"""
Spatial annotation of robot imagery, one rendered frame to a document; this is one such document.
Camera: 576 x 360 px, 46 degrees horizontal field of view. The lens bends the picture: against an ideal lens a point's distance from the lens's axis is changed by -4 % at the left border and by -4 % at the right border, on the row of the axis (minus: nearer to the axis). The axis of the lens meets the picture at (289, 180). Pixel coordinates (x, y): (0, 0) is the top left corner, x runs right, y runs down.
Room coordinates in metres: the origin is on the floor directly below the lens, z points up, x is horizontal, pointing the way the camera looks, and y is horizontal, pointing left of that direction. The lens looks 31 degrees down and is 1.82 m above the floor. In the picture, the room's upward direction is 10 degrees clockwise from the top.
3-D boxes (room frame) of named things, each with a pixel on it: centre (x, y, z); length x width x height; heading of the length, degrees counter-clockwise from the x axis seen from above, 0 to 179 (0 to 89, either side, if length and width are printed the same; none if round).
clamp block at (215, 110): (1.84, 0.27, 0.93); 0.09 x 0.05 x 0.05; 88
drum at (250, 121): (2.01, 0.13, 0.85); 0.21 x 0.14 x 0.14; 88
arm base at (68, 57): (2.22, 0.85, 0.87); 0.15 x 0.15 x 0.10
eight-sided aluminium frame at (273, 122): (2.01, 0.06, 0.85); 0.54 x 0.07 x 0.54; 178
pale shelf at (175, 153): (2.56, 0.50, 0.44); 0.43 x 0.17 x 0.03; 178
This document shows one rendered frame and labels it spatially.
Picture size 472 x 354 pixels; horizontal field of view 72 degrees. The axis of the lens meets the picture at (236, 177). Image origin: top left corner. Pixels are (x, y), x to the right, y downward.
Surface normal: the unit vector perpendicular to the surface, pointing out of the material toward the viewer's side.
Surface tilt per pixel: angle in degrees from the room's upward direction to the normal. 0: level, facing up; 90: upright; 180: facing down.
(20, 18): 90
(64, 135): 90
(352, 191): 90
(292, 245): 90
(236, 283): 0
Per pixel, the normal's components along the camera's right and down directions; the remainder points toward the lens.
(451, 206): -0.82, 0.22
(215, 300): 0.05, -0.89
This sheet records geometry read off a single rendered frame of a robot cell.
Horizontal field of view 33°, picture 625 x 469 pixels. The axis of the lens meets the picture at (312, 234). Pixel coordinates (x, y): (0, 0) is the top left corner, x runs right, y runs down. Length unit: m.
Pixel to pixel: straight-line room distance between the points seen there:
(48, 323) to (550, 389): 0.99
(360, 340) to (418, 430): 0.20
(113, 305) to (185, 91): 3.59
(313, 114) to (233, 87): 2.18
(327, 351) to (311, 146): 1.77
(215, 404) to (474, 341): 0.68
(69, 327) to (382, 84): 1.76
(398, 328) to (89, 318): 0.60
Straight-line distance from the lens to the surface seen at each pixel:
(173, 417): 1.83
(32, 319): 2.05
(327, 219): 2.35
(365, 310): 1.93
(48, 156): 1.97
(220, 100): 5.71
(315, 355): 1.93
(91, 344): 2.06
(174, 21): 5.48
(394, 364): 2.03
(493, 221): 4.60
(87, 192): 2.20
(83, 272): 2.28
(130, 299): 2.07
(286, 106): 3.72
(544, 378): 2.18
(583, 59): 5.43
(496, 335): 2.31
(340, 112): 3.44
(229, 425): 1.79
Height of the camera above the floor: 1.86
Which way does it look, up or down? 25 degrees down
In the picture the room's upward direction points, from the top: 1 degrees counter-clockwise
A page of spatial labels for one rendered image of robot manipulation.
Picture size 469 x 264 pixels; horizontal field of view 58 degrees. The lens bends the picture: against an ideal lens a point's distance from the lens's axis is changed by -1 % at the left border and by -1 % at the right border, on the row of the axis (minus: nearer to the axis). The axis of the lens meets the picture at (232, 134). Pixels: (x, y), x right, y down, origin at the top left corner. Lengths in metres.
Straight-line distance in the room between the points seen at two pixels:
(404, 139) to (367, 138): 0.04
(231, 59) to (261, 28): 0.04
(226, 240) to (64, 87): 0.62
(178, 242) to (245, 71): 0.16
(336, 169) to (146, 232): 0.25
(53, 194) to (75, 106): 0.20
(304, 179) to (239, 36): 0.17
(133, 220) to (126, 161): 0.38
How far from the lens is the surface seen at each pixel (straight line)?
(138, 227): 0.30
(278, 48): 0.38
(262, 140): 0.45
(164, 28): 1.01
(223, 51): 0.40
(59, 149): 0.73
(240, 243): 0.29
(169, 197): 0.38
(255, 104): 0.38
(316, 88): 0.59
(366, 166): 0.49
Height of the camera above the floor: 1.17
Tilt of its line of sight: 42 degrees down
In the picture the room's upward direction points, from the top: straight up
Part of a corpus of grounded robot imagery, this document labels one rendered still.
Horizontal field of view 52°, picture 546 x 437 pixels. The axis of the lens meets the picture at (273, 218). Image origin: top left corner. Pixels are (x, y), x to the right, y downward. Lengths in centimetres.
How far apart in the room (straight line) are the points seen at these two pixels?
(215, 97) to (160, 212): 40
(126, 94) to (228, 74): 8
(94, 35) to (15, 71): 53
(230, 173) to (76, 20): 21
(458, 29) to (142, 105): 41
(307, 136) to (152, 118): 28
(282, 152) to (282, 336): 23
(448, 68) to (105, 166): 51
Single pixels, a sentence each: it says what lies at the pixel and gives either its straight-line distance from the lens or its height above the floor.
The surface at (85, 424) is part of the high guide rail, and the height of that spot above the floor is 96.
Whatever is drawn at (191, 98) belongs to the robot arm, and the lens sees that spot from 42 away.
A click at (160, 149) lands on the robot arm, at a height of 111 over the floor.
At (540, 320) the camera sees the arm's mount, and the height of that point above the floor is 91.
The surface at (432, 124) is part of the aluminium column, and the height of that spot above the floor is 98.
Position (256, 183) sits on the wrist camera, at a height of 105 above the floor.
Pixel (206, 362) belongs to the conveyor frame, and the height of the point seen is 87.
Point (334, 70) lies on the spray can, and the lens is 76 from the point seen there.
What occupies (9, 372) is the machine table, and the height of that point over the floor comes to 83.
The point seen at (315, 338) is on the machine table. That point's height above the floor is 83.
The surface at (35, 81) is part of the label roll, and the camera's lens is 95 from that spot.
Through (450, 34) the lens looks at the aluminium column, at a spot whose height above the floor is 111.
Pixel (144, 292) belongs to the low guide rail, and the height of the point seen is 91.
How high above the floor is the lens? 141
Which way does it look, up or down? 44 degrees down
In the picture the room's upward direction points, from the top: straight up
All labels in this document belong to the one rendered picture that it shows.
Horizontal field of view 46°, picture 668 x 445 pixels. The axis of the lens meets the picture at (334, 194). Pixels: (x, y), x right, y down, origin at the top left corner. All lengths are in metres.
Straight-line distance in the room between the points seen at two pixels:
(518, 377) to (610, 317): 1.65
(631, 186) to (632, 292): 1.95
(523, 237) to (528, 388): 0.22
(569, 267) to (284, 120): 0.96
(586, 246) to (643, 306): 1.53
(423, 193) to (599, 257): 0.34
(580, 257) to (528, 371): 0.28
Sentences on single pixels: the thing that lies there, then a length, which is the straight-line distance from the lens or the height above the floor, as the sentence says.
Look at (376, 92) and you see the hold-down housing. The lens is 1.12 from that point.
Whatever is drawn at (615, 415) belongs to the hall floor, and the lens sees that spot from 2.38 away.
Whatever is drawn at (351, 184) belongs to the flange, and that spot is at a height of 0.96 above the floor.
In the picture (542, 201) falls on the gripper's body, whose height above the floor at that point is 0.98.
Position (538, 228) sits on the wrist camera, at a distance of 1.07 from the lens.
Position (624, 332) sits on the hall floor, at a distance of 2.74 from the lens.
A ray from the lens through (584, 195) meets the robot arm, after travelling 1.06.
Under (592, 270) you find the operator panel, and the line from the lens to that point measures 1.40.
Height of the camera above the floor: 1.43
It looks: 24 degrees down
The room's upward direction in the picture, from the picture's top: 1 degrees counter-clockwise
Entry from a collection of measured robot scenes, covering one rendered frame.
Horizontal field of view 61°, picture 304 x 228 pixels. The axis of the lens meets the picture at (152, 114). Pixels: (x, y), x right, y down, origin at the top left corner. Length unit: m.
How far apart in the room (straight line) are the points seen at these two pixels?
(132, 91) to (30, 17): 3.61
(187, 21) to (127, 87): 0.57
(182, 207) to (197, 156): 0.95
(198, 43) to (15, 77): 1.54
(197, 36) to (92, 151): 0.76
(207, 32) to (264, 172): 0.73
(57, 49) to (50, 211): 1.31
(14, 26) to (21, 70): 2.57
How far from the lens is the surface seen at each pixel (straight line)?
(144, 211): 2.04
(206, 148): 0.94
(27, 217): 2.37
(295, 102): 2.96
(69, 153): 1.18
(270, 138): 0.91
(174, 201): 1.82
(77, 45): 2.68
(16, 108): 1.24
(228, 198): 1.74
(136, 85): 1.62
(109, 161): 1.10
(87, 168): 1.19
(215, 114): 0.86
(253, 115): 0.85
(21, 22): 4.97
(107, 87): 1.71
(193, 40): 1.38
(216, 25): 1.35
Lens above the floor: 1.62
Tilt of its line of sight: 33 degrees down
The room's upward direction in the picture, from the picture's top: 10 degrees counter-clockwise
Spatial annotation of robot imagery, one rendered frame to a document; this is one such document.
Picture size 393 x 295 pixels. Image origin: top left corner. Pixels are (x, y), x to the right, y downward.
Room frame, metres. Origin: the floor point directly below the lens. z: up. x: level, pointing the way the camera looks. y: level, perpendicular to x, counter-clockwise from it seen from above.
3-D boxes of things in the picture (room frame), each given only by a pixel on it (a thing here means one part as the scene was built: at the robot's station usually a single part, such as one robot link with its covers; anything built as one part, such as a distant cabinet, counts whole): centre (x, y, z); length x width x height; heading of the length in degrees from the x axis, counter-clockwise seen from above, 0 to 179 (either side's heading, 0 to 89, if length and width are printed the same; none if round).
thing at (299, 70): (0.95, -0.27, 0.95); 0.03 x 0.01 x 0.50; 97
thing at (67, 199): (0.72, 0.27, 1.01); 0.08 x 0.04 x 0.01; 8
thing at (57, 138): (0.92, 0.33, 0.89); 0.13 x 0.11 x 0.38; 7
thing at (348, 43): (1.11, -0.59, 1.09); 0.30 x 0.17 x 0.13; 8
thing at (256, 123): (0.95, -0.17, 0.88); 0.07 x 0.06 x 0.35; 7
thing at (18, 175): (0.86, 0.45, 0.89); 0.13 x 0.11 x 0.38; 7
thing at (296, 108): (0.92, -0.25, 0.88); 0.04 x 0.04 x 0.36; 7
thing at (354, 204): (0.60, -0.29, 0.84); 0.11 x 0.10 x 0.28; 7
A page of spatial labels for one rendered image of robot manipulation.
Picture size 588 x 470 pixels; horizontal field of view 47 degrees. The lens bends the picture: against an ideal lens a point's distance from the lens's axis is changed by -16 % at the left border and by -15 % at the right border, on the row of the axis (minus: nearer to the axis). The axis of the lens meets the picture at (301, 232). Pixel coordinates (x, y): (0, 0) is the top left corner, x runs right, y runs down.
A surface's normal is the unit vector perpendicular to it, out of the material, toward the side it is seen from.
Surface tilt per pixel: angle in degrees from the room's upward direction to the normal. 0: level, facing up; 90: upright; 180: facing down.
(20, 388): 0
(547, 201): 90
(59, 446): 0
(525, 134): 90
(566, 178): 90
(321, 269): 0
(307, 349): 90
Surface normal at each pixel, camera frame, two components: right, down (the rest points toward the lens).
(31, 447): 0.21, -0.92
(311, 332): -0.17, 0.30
"""
To do: Using the records above, restate word for word the lines from the one with "(282, 152) to (282, 336): 23" through the one with "The point seen at", both included.

Solution:
(282, 152) to (282, 336): 23
(448, 68) to (105, 166): 51
Single pixels, a sentence each: it says what lies at the pixel and gives either its straight-line distance from the lens or its height above the floor.
The surface at (85, 424) is part of the high guide rail, and the height of that spot above the floor is 96.
Whatever is drawn at (191, 98) belongs to the robot arm, and the lens sees that spot from 42 away.
A click at (160, 149) lands on the robot arm, at a height of 111 over the floor.
At (540, 320) the camera sees the arm's mount, and the height of that point above the floor is 91.
The surface at (432, 124) is part of the aluminium column, and the height of that spot above the floor is 98.
Position (256, 183) sits on the wrist camera, at a height of 105 above the floor.
Pixel (206, 362) belongs to the conveyor frame, and the height of the point seen is 87.
Point (334, 70) lies on the spray can, and the lens is 76 from the point seen there.
What occupies (9, 372) is the machine table, and the height of that point over the floor comes to 83.
The point seen at (315, 338) is on the machine table. That point's height above the floor is 83.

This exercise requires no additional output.